内緒でママになったのに、溺愛に目覚めた御曹司から逃れられない運命でした。
打ち寄せる波の表現、青く澄んだ空、そして美しくも儚げな母娘。
そのすべてが蒼佑の五感を刺激し、夢中にさせた。
タイトルも作者の名前もわからないのがまたミステリアスで、何年も経った今でも蒼佑を惹きつけてやまない。

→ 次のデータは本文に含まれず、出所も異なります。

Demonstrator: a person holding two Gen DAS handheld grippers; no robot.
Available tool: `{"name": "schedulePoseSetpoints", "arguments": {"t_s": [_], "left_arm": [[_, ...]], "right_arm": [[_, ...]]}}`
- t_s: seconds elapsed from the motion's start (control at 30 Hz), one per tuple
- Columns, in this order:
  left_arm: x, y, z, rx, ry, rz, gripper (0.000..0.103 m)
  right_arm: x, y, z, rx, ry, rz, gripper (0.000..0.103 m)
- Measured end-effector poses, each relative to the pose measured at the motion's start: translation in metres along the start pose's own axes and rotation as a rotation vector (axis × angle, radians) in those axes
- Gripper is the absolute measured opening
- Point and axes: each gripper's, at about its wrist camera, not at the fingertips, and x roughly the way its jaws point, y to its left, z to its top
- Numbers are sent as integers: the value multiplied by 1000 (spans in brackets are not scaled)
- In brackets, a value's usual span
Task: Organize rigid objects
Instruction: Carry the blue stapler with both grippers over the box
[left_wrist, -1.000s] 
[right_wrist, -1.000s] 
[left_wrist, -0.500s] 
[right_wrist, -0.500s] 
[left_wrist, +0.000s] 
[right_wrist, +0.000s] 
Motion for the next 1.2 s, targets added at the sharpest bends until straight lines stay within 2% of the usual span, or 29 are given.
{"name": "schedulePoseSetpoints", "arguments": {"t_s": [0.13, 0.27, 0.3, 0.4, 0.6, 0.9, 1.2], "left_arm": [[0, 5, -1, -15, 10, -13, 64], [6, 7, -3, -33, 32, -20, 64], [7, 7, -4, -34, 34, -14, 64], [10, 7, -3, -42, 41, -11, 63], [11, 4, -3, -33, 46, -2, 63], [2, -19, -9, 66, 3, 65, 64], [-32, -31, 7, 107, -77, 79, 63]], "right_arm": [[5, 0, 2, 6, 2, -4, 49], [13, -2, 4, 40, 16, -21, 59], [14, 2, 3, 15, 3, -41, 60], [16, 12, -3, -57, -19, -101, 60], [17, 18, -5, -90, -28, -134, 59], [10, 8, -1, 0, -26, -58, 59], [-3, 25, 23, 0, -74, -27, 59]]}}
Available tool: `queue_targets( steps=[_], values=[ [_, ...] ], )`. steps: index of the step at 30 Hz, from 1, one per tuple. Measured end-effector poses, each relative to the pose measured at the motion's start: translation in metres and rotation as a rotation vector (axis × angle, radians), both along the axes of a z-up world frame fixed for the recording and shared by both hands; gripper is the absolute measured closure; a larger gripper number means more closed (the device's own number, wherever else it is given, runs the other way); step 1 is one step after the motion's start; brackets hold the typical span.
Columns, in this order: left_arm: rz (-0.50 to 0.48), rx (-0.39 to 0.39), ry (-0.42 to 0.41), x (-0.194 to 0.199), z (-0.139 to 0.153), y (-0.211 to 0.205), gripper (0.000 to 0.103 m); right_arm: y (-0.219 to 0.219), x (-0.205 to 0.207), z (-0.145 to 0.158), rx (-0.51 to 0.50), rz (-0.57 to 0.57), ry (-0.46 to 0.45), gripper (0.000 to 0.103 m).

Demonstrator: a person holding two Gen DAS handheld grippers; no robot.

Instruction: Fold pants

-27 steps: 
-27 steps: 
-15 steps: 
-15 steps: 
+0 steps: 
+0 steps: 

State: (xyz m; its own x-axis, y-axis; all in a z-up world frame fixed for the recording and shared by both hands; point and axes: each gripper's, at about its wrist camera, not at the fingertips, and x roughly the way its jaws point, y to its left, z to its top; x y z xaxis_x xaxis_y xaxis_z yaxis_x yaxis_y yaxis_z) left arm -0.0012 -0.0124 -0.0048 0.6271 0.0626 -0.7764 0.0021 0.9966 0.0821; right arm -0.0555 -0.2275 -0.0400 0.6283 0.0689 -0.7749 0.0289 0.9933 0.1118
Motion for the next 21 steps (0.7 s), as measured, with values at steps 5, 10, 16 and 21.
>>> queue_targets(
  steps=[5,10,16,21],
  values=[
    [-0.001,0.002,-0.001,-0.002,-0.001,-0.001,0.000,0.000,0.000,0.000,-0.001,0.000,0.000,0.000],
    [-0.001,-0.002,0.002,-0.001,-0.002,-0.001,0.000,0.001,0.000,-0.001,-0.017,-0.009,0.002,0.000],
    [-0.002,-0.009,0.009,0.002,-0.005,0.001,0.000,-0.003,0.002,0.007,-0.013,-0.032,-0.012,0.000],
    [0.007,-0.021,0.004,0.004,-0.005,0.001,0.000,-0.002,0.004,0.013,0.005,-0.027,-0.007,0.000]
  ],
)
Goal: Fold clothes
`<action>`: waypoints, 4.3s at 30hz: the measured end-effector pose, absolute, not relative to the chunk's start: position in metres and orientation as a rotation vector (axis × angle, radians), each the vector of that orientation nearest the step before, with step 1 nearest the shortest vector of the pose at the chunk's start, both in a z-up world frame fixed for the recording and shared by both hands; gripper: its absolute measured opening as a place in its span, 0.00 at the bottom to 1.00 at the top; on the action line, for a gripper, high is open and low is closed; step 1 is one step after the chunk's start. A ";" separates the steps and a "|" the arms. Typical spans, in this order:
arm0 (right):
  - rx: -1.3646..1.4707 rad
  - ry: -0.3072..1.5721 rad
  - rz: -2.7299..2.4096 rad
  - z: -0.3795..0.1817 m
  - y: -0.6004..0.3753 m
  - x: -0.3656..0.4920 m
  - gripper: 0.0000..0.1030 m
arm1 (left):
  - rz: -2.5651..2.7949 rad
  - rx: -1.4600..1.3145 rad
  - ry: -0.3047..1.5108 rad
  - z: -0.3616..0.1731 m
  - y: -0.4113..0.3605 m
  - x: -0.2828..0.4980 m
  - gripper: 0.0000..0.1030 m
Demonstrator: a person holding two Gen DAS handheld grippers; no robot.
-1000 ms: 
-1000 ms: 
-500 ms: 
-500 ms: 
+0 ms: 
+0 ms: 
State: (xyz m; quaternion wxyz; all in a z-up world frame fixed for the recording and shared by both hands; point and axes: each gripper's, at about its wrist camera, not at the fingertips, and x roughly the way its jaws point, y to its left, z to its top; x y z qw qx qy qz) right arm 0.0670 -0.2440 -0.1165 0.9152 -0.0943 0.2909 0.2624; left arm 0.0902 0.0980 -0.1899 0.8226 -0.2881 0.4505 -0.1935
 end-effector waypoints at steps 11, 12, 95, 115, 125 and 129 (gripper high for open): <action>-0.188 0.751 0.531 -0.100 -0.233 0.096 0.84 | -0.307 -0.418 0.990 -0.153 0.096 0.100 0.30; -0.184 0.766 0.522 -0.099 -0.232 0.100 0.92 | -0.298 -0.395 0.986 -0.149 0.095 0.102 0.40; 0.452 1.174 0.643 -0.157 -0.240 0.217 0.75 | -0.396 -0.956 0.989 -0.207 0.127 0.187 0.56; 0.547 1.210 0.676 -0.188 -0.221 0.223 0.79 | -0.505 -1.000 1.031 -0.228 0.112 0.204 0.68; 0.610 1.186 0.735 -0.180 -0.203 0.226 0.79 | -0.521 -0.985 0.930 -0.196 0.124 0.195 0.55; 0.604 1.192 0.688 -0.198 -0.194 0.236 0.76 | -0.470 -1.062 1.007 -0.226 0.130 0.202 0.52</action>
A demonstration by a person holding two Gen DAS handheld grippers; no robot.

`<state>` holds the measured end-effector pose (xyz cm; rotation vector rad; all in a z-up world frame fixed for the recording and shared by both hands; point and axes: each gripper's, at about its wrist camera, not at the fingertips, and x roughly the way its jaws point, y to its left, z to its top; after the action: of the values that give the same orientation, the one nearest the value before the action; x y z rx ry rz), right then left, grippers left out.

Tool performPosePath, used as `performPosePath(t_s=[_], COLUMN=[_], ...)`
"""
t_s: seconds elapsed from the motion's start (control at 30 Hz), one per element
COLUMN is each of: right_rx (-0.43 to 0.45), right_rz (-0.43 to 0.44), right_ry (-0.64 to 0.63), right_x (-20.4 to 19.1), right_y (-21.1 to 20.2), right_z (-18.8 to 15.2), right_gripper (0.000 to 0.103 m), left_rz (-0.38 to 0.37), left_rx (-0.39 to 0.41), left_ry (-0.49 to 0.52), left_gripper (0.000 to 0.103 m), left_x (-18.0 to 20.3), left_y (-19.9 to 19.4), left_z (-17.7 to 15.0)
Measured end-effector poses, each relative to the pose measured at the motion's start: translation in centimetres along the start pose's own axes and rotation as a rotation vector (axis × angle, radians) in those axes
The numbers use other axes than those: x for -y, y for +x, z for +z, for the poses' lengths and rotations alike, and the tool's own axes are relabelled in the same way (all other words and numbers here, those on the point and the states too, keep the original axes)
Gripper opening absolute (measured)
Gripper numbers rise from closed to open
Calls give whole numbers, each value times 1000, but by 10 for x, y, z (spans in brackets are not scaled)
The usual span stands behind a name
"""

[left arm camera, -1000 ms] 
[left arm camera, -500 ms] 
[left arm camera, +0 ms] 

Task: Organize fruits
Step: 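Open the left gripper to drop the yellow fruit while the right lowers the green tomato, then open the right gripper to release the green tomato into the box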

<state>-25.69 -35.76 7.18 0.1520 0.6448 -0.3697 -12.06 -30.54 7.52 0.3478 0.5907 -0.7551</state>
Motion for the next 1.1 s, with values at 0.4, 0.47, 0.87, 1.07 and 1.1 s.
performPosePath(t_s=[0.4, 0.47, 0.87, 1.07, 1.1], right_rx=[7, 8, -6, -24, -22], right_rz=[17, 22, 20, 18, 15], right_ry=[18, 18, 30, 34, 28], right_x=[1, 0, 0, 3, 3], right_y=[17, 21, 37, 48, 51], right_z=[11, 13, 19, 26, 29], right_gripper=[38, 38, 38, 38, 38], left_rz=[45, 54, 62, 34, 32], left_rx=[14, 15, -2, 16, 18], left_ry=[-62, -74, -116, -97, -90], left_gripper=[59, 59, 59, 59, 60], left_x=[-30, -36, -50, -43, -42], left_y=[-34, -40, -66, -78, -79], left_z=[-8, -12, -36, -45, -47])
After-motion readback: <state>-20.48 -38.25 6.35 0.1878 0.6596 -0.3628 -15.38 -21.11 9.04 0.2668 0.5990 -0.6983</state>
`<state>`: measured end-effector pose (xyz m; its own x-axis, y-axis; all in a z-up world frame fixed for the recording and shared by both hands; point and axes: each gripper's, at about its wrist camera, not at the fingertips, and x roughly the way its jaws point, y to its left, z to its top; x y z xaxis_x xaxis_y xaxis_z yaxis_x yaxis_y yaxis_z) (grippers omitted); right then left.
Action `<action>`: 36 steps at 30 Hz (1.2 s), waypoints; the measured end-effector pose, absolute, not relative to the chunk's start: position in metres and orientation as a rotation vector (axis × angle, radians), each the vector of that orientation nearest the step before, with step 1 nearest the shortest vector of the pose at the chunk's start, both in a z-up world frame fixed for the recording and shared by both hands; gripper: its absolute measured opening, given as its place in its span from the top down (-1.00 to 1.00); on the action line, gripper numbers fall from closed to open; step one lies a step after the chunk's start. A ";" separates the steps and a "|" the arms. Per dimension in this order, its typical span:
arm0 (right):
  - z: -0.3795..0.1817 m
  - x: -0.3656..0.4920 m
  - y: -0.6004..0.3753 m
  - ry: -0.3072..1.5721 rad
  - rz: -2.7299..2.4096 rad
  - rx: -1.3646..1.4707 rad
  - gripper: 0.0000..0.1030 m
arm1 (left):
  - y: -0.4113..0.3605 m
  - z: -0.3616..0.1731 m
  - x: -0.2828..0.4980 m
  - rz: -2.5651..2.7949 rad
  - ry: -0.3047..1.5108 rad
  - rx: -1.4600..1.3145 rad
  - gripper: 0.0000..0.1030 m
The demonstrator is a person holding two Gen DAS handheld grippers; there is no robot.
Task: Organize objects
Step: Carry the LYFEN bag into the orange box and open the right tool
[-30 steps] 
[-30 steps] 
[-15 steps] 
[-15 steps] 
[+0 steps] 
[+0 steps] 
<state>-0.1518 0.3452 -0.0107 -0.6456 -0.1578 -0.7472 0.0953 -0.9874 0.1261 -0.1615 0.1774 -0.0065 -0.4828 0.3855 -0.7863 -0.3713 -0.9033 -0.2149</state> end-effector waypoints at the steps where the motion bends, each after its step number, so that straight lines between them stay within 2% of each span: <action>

滞在中は時間の許す限り、渚の母娘の絵を鑑賞するつもりだ。
着替えを終えホテルを出た蒼佑は、慣れた足取りでカフェへ向かった。
『いらっしゃい』
顔を覚えられているのか、オーナーはいつも愛想よく迎え入れてくれる。
蒼佑はいつも通り、渚の母娘の絵が一番よく見える特等席で過ごすつもりだった。
ところが今日は、その席はすでに埋まっており、アジア人らしき女性がひとり座っていた。
(もしかして日本人?)
カウンター席に腰を下ろした蒼佑は、物珍しさからその女性をこっそり観察し始めた。
絵を眺めらがら二ヘラと相好を崩したかと思えば、急に真顔になり、ときおり切なげに目を伏せる。
――とんでもない百面相だ。
これほど表情豊かに絵を眺めている女性を見るのは初めてだ。いつのまにか蒼佑は渚の母娘よりも彼女自身に見入っていた。
声を掛けたのは、同じ絵を好む者同士という気安さ故だった。